▶ _Instructions for the task_:
Write out the data below exactly as given, without any of its pictures.

▶ _Data block_:
^^^^^^^^

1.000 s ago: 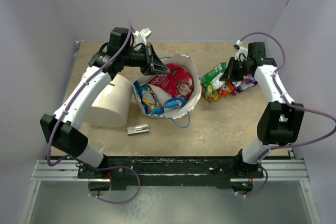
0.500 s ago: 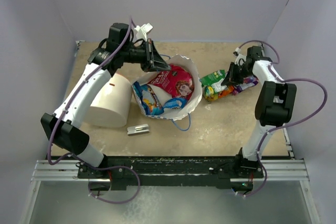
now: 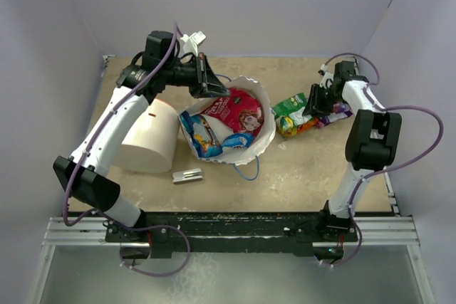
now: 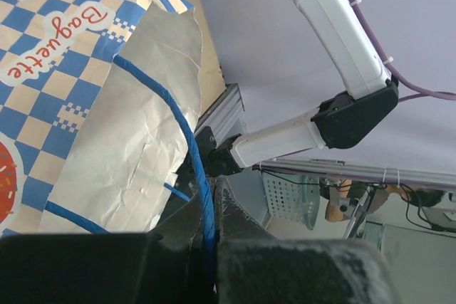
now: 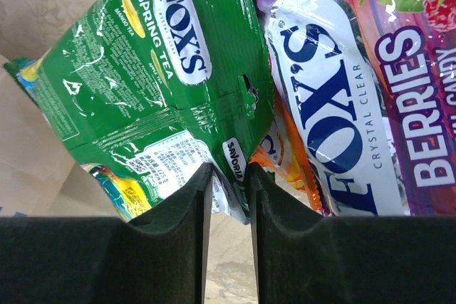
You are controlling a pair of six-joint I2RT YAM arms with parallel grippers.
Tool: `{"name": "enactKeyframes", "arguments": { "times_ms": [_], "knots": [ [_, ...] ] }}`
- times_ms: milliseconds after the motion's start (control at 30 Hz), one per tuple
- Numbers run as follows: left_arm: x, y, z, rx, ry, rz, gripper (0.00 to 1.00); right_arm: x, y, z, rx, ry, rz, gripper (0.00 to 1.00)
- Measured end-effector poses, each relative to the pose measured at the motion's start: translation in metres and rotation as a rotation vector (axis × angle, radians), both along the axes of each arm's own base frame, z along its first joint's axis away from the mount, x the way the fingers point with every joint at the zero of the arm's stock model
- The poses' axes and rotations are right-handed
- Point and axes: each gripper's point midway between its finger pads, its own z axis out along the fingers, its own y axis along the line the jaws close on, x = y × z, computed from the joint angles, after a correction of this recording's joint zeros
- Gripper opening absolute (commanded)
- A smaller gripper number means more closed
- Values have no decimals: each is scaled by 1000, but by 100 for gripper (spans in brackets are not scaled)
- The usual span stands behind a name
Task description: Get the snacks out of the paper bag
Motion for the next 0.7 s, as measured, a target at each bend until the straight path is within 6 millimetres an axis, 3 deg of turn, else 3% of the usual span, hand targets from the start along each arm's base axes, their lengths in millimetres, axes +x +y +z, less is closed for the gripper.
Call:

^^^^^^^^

▶ _The completed task_:
1.000 s ago: 
0.500 s ago: 
now: 
now: 
now: 
You are controlling a pair of six-joint I2RT YAM arms with parallel grippers.
Tool: `{"name": "enactKeyframes", "arguments": { "times_ms": [_], "knots": [ [_, ...] ] }}`
- times_ms: milliseconds after the motion's start (control at 30 Hz), one per tuple
- Numbers run as follows: left_arm: x, y, z, rx, ry, rz, gripper (0.00 to 1.00); right_arm: x, y, z, rx, ry, rz, gripper (0.00 to 1.00)
- Measured end-effector poses, each relative to the pose measured at the motion's start: translation in metres and rotation as a rotation vector (axis × angle, radians), both along the axes of each arm's own base frame, z along its first joint's axis away from the mount, x the way the fingers point with every joint at the zero of the arm's stock model
- The poses' axes and rotations are right-handed
- Point and axes: each gripper's point midway between its finger pads, its own z axis out along the fingers, its own y axis along the line the jaws close on, x = y × z, computed from the joint angles, after a correction of this recording's joint zeros
- Gripper opening absolute (commanded)
- A smaller gripper number means more closed
- Values have no decimals: each is scaled by 1000, but by 100 for gripper (spans in brackets are not scaled)
- The usual span stands behind a name
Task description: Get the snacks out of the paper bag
Motion for the next 0.7 s, as measured, a target at each bend until the straight path is within 6 millimetres an axis, 3 deg of turn, else 3% of the usual span, hand targets from the start along each arm's base axes, their lengths in millimetres, axes +x +y +z, less is closed for the gripper.
Call:

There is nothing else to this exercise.